On February 13, 2007, PANA Institute hosted an event at PSR with Bishop Eliezer Pascua, General Secretary of the United Church of Christ in the Philippines (UCCP), who reported on political killings of clergy, journalists, human rights workers, and activists. The UCCP has been the hardest hit denomination in the purge; Bishop Pascua told personal stories of 16 clergy and religious workers killed as a consequence of their ministries.

On March 2, 2007, PANA co-sponsored ecumenical vigils on World Day of Prayer, in Sacramento and at the Philippine Consulate in Washington, D.C., focusing on the human rights abuses in the Philippines.

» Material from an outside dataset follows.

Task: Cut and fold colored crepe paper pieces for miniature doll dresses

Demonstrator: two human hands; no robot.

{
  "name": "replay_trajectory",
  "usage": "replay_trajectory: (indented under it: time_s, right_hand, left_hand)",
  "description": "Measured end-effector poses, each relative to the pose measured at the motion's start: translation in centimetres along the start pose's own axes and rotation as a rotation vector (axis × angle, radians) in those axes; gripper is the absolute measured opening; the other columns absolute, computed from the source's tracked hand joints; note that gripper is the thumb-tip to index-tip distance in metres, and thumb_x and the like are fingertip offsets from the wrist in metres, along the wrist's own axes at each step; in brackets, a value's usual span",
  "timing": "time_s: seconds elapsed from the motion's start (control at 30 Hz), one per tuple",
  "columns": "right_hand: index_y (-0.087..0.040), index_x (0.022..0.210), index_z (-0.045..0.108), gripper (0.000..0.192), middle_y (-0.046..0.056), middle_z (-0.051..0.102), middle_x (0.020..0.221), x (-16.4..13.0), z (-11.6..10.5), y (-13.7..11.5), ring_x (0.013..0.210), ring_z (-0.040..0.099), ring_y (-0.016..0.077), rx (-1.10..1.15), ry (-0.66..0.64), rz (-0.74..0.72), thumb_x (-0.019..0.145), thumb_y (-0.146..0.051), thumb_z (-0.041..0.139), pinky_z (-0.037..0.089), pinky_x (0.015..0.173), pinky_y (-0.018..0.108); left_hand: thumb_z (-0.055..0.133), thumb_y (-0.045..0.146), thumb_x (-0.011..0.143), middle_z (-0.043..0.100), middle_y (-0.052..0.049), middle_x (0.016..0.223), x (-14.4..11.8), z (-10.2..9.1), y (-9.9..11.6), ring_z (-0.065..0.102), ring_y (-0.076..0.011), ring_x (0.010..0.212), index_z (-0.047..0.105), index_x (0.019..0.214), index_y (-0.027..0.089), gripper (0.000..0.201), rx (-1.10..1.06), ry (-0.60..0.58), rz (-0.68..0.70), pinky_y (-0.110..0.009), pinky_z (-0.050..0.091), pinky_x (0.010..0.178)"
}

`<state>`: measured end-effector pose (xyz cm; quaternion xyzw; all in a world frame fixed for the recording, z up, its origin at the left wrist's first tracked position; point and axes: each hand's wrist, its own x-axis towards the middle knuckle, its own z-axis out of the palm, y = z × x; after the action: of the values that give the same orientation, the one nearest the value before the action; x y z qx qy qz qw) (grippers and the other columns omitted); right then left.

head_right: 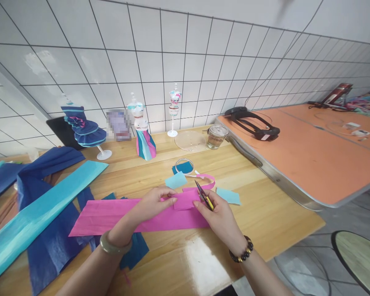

Efforts of PANA and other organizations led California Senator Barbara Boxer to hold a Senate hearing on human rights and “extrajudicial killings” in the Philippines, which took place on March 14th, 2007. Moved by the testimony of human rights organizations about the murdered and “disappeared” individuals, Senator Boxer stated the need for the U.S. government to act. “We don’t want another El Salvador here,” Boxer said. “We don’t want blood on our hands.”
On June 10th, 2007, PANA co-sponsored another Pagsambang Bayan at Pinole United Methodist Church in commemoration of Philippines Independence Day called, “Narratives of Betrayal, Suffering, Faith and Voice.” The service featured testimony by a 17 member fact-finding team from the California-Nevada Conference of the United Methodist Church, which investigated the current rash of killings and abductions in the Philippines.

“This repression and abuse dates back to the Marcos era, and when the Philippines were dominated by U.S. colonial and military rule,” Lee said. “Today the U.S. war on terror is having a chilling effect on our Christian counterparts in the Philippines.” (The U.S. State Department has resisted efforts to hold the Arroyo administration accountable because it is considered an ally in the “war on terror.”)

PANA’s prophetic voice on this issue has received international attention, with mention in several Asian language newspapers in the United States and abroad, including the Manila-based Philippine Daily Inquirer.

Lee said the work of organizations like PANA has made a critical difference. “Our efforts to raise awareness have shown the Philippine military and government that the international community is watching them,” Lee said. “Since March, two pastors have been arrested and are being held on false charges; a year ago, they might have been killed outright.”